Ganji also criticized US government’s $75 million fund allocated for promoting democracy in Iran, as he expressed his opposition to any military intervention in Iran because of its nuclear program. “Democracy is not born out of bombardments and invasions,” he said, adding that civil disobedience would paralyze the rulers in Iran. Ganji was an ardent supporter of the revolution that overthrew Iran’s Pahlavi monarchy in 1979 but has since become the country’s most vocal and courageous dissident writer. “I am against revolution because such a major transformation cannot be controlled,” Ganji said adding that since human beings regularly made mistakes in their lives and desires, only through small changes and experimentation could they made improvements, adjusts and learn from their experience. The absence of a strong organizational structure was the reason why he thought Iran’s pro-democracy groups and movement, while powerful, did not make headway. He explained his belief that all problems could not always be solved through dialogue alone, so people had to learn to accept each other as they were, rather than try to reject them for being different.

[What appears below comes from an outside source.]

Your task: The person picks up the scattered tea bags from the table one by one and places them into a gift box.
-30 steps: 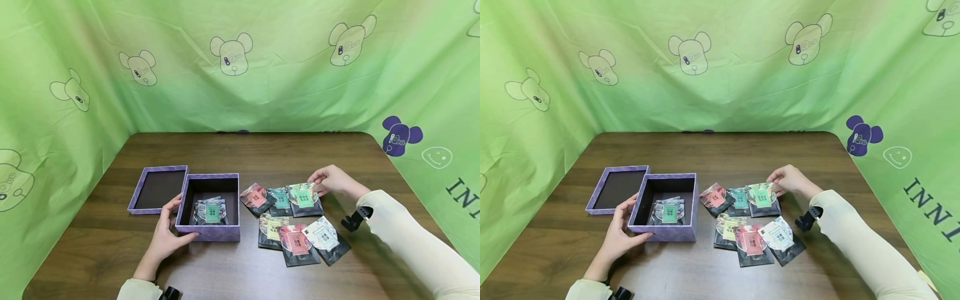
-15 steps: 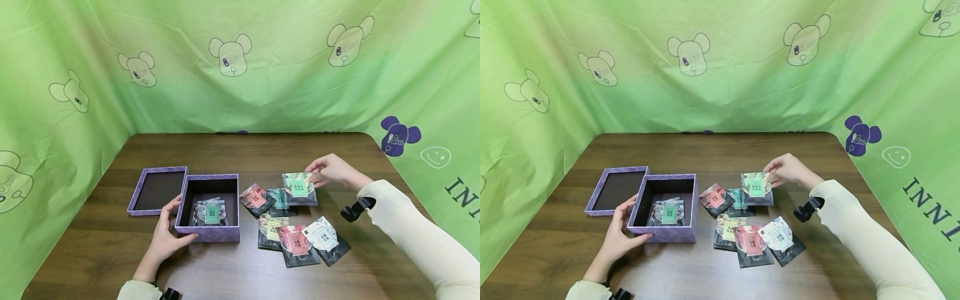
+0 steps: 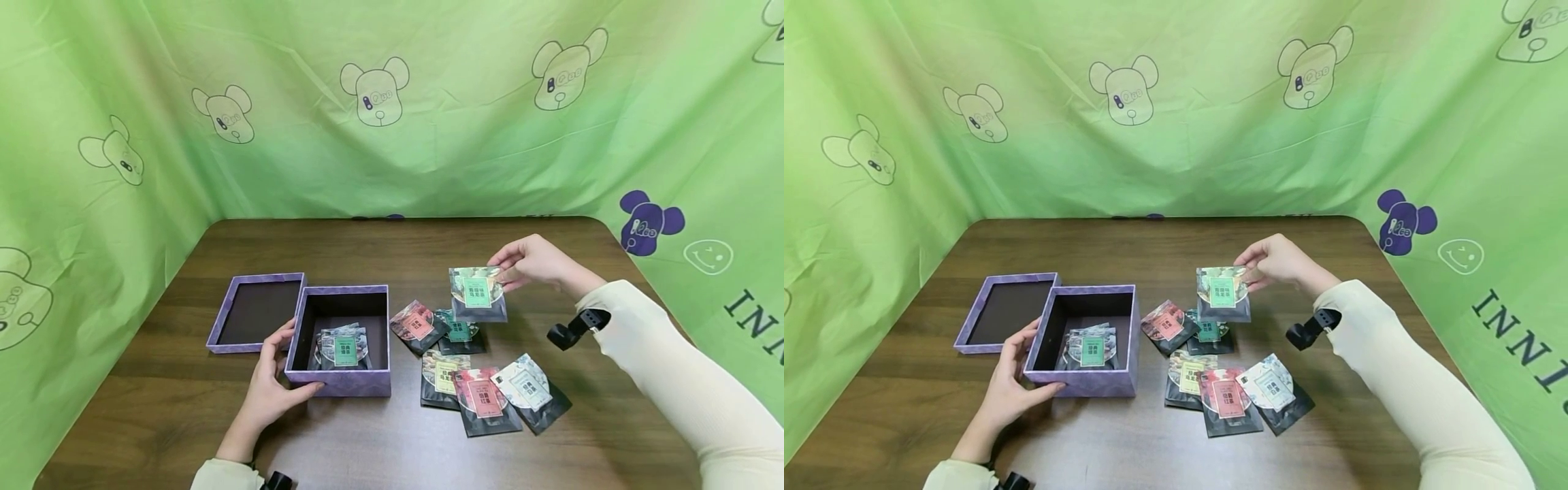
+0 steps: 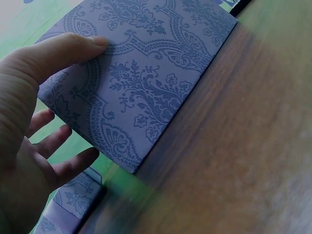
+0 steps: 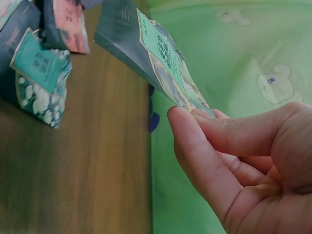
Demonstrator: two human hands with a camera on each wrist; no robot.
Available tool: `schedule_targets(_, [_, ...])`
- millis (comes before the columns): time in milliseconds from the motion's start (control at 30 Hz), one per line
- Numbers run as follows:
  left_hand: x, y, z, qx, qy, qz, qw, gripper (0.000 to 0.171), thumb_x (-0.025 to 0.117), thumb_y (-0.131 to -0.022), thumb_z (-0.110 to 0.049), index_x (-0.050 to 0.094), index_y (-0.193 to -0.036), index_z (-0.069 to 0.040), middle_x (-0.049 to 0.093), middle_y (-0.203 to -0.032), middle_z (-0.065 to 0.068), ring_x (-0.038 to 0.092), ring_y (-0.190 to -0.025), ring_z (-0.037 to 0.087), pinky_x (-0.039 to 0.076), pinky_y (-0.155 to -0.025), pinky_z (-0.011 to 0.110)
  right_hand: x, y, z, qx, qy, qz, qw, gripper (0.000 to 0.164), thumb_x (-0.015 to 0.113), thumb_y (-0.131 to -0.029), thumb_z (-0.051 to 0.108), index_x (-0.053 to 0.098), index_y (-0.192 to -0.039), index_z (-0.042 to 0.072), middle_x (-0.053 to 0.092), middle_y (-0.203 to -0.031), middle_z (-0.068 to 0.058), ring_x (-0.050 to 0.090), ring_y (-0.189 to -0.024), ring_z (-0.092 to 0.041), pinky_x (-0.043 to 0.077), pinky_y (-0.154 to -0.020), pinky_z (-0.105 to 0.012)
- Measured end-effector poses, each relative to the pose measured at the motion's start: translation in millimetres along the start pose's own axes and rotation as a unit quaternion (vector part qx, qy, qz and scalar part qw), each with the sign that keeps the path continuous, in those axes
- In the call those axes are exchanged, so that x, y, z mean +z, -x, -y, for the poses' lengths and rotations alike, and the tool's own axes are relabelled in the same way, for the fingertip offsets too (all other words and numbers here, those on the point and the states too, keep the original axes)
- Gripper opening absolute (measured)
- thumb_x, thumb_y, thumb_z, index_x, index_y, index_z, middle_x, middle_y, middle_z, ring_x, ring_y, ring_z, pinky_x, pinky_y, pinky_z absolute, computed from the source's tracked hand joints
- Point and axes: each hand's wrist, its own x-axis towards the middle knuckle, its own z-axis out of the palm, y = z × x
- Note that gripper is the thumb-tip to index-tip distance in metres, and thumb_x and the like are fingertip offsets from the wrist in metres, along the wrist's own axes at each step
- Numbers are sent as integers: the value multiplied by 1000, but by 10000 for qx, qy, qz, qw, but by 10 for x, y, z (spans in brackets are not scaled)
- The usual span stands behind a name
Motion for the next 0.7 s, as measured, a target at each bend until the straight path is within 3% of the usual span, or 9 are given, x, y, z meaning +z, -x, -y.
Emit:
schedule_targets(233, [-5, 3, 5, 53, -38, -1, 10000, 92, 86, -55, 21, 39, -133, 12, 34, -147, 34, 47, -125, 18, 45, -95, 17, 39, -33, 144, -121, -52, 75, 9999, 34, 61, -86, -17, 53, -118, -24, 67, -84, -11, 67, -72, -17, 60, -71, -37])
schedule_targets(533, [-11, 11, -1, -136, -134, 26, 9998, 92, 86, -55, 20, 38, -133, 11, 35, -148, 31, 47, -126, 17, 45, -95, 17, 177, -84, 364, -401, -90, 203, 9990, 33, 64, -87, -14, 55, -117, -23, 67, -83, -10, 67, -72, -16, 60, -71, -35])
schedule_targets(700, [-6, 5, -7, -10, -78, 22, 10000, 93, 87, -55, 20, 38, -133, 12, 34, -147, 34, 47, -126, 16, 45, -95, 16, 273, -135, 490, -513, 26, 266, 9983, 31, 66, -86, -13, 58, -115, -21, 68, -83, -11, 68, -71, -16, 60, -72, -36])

“I am a republican who believes in absolute non-violent methods of activism, and civil disobedience specifically,” Ganji explained his thoughts. In his talk Ganji briefly explained some of the basic views of the other opposition movements which desired a new regime in Iran. “The monarchists basically believe that no domestic group or opposition movement can peacefully unseat the regime in Tehran. This is why they encourage the US to carry out its regime policy and believe this to be inevitable.
About his return to Iran, Ganji said that he was planning to return after more visits to other countries that included those in Europe.
Ganji received the John Aubuchon award for his courageous reporting of the Iranian government’s involvement in the murders of the country’s dissidents in the 1990s on July 17, 2006. His forthcoming meetings include those with Noam Chomsky and Czech’s Vaclav Havel.